C:Workshop:2018:D4

De wiki-prog
Révision de 11 janvier 2018 à 13:17 par Slashvar (discuter | contributions) (dotpsrtee.c and Makefile)

Aller à : navigation, rechercher
 Due date for this tutorial: 2018-01-22 at 2pm
 Assignment directory: dotpstree

Introduction

Our goal for the last session of this workshop is to implement a variant of pstree(1). This command shows a tree representation of the running processes (using ASCII art), since don't really want to do ASCII art, we'll use the dot format instead and use dot(1) (or any other graphviz commands) to obtain a graphical representation of this tree.
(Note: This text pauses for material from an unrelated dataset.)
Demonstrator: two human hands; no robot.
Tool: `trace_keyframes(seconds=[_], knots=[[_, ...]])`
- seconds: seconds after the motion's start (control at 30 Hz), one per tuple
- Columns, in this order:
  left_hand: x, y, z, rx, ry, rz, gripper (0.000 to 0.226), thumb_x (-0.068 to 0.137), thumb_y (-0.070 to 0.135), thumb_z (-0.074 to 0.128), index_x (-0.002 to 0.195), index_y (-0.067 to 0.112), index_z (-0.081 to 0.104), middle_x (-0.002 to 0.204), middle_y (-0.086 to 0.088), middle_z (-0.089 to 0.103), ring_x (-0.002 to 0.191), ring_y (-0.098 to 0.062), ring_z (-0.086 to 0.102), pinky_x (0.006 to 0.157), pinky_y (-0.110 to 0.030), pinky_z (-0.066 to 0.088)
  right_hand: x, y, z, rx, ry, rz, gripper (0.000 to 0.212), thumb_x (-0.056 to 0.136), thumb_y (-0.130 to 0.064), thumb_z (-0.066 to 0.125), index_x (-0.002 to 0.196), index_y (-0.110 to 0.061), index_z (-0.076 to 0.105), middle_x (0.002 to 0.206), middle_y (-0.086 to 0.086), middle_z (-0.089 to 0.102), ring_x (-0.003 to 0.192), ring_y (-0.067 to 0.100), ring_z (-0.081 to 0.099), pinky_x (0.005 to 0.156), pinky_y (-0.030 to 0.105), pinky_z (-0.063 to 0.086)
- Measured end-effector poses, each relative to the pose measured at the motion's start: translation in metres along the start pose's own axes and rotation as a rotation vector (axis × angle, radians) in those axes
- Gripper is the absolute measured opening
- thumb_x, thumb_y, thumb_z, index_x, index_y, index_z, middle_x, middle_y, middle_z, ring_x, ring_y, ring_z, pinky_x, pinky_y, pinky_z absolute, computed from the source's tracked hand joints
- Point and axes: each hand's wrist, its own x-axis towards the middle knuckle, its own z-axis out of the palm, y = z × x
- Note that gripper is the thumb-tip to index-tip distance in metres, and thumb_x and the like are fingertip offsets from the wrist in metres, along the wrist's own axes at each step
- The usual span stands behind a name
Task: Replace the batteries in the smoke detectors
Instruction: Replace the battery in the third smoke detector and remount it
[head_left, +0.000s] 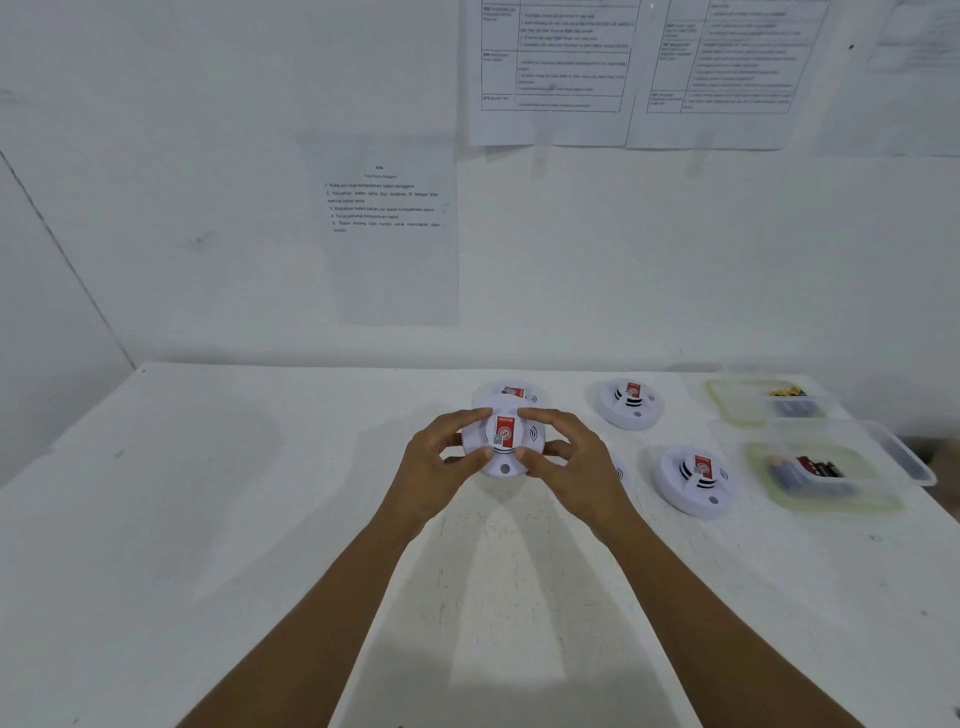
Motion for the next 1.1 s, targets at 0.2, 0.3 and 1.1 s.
trace_keyframes(seconds=[0.2, 0.3, 1.1], knots=[[0.000, -0.004, -0.001, 0.012, 0.003, 0.017, 0.044, 0.085, 0.016, 0.073, 0.127, 0.020, 0.062, 0.126, 0.006, 0.064, 0.111, -0.009, 0.061, 0.091, -0.018, 0.052, -0.001, 0.001, 0.002, 0.000, -0.009, -0.008, 0.044, 0.084, -0.015, 0.076, 0.125, -0.022, 0.063, 0.130, -0.002, 0.058, 0.110, 0.018, 0.063, 0.089, 0.042, 0.058], [0.001, -0.007, -0.003, 0.011, 0.000, 0.025, 0.044, 0.085, 0.017, 0.073, 0.127, 0.020, 0.062, 0.127, 0.007, 0.063, 0.112, -0.010, 0.061, 0.092, -0.022, 0.053, -0.001, 0.002, 0.003, -0.004, -0.008, -0.016, 0.045, 0.083, -0.015, 0.077, 0.125, -0.023, 0.063, 0.129, -0.004, 0.058, 0.110, 0.016, 0.063, 0.090, 0.040, 0.057], [-0.024, -0.046, -0.005, 0.296, -0.047, 0.051, 0.035, 0.080, 0.047, 0.064, 0.114, 0.040, 0.057, 0.113, 0.019, 0.062, 0.098, 0.023, 0.054, 0.086, 0.002, 0.037, -0.028, 0.042, 0.038, -0.176, -0.001, -0.008, 0.036, 0.085, -0.013, 0.071, 0.120, -0.021, 0.066, 0.112, -0.012, 0.069, 0.101, 0.001, 0.065, 0.090, 0.027, 0.055]])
We will limit our display to the pid of running processes.

Tree of running processes

For that, we need to access the processes information described in /proc, but we don't want to loose time on directory crawling. Instead we'll use the base library of commands like ps(1) and top(1): libprocps. It's not part of the standard C library but is available on all Linux (in the base system).

The workflow of our program is as follow:

  • get the list of processes and their information
  • build the tree in memory
  • serialize the tree in the dot format

The following sessions are here to guide you in this process.

Trees, lists and process representation

All data structures will be intrusive (see [1]).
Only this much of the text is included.